Литмир - Электронная Библиотека
Содержание  
A
A

В то время как оба врача заняты организацией работы в новой больнице, я готовлюсь к поездке домой. Прошло уже три с половиной года с тех пор, как я покинул Европу. Сейчас все здесь настолько налажено, что я могу на какое-то время оставить больницу на попечение моих помощников и помощниц.

Один психический больной по имени Нчамби, которого мы уже выпустили из изолятора, услыхал, что я собираюсь ехать в Европу. Со слезами на глазах он приходит ко мне.

— Доктор, — говорит он, — а ты распорядился, чтобы меня не выгнали отсюда, пока ты будешь в Европе?
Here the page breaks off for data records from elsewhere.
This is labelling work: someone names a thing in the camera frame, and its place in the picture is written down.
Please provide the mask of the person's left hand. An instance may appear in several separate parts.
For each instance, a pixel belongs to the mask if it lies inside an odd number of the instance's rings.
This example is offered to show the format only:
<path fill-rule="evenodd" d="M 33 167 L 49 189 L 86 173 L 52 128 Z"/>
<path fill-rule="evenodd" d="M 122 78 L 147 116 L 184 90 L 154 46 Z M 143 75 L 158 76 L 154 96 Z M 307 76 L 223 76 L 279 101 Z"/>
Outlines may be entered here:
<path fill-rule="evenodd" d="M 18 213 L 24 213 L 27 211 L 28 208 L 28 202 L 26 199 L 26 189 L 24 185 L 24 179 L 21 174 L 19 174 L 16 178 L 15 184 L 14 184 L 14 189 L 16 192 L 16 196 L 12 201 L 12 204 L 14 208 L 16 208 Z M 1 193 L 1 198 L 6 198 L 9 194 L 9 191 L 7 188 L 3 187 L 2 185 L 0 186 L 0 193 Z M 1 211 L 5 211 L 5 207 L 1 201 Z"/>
— Ну разумеется, Нчамби. Никто не посмеет тебя отсюда выгнать, не то ему придется иметь со мною большую палавру.

Глубоко тронутый, он пожимает мне руки. По лицу его катятся слезы.
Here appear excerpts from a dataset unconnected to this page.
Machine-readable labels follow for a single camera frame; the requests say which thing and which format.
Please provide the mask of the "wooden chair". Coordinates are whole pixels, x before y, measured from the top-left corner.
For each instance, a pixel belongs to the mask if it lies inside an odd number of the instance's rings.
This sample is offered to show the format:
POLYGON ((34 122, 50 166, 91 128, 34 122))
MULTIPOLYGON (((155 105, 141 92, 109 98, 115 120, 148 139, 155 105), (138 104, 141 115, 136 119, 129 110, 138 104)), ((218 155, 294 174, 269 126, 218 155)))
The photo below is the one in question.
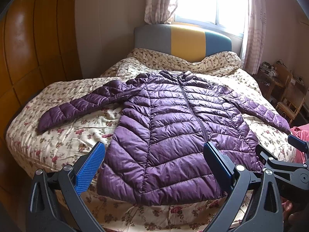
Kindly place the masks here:
POLYGON ((289 124, 292 124, 305 102, 308 87, 294 78, 292 72, 286 68, 282 66, 277 68, 278 74, 281 75, 280 81, 284 83, 284 91, 275 109, 288 120, 289 124))

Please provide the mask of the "purple quilted down jacket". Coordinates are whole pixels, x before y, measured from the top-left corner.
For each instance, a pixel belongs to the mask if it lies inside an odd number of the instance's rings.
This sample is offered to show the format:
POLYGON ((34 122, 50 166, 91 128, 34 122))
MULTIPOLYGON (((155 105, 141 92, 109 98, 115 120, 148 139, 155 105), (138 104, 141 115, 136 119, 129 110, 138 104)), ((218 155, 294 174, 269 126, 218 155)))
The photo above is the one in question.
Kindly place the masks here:
POLYGON ((243 94, 205 77, 169 71, 110 81, 52 107, 39 120, 45 132, 103 107, 123 105, 97 179, 97 193, 139 205, 190 204, 224 195, 203 147, 211 142, 232 162, 259 172, 259 142, 243 114, 286 134, 288 122, 243 94))

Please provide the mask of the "left floral curtain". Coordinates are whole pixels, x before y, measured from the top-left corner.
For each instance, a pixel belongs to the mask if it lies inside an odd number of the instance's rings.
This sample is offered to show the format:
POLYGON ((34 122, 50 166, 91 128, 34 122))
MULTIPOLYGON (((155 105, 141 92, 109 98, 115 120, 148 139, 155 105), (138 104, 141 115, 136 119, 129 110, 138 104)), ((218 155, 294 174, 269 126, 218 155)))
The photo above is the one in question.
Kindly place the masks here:
POLYGON ((177 0, 146 0, 144 21, 149 25, 171 24, 177 10, 177 0))

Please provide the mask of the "small-floral pillow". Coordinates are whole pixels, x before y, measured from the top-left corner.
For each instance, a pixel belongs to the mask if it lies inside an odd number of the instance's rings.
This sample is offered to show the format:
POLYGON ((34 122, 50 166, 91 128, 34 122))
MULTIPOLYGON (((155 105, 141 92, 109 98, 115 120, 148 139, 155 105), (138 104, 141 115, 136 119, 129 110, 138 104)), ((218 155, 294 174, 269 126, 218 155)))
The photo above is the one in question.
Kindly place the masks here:
POLYGON ((230 73, 241 68, 240 58, 232 51, 222 51, 197 62, 189 62, 174 55, 145 48, 135 48, 127 57, 154 70, 191 71, 214 75, 216 73, 230 73))

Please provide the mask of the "bright window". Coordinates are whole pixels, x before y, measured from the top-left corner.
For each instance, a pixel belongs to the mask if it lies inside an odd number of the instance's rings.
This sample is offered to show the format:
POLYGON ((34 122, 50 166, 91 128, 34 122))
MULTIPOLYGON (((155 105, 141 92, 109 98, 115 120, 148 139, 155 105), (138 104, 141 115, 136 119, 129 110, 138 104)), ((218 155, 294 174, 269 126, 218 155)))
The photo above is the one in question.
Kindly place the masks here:
POLYGON ((175 21, 243 37, 248 0, 177 0, 175 21))

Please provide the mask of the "brown wooden wardrobe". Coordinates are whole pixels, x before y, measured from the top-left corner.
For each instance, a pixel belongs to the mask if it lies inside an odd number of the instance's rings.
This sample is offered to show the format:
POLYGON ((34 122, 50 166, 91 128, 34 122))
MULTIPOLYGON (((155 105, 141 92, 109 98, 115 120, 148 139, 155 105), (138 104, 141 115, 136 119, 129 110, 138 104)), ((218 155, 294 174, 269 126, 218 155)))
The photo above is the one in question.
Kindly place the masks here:
POLYGON ((27 181, 6 131, 49 84, 82 78, 75 0, 1 0, 1 223, 15 223, 27 181))

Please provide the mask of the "pink cloth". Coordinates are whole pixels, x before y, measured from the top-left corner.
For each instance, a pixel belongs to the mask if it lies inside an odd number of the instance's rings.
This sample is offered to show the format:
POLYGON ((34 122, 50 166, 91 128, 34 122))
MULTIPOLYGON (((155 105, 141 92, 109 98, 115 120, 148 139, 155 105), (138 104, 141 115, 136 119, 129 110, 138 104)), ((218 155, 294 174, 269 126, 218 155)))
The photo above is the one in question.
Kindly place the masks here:
POLYGON ((304 151, 305 149, 305 142, 308 142, 308 131, 309 131, 309 124, 305 124, 302 126, 294 126, 291 128, 292 135, 295 136, 298 141, 294 141, 296 145, 296 154, 295 154, 295 163, 305 163, 308 159, 308 150, 304 151))

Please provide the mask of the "right pink curtain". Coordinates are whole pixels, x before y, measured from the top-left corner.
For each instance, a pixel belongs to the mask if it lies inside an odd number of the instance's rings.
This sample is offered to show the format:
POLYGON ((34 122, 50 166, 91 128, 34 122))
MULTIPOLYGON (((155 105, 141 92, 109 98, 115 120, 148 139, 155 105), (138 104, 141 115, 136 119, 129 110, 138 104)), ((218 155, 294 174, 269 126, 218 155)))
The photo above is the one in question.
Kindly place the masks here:
POLYGON ((240 57, 243 69, 256 74, 261 64, 267 27, 265 0, 246 0, 243 44, 240 57))

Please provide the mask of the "grey yellow blue headboard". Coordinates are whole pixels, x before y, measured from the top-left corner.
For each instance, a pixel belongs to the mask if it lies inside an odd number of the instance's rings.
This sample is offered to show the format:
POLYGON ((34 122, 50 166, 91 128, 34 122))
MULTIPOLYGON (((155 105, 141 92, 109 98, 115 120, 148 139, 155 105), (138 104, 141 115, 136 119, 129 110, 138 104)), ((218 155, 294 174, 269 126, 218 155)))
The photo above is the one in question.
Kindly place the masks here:
POLYGON ((230 37, 184 25, 144 25, 134 29, 134 47, 198 62, 222 51, 232 51, 230 37))
Несколько месяцев тому назад Нчамби привезли к нам закованного в цепи. Рассудок его помрачился, и в этом состоянии он убил женщину. В изоляторе он постепенно стал приходить в себя. Теперь он настолько уже поправился, что под известным присмотром может жить на свободе и даже немного работать. Он точит топоры и ходит с г-жой Рассел в лес, где помогает валить деревья. Едва только мы замечаем признаки возбуждения, как снова водворяем его в изолятор. Он все время в страхе, что придется покинуть больницу, где ему так хорошо живется. Он знает, какая участь ждет его в деревне. Вдобавок он боится еще, как бы рассудок его снова не помрачился и он снова не совершил преступления. Как радует меня, что я могу и другим таким же страдальцам, как он, предоставить убежище на долгое время!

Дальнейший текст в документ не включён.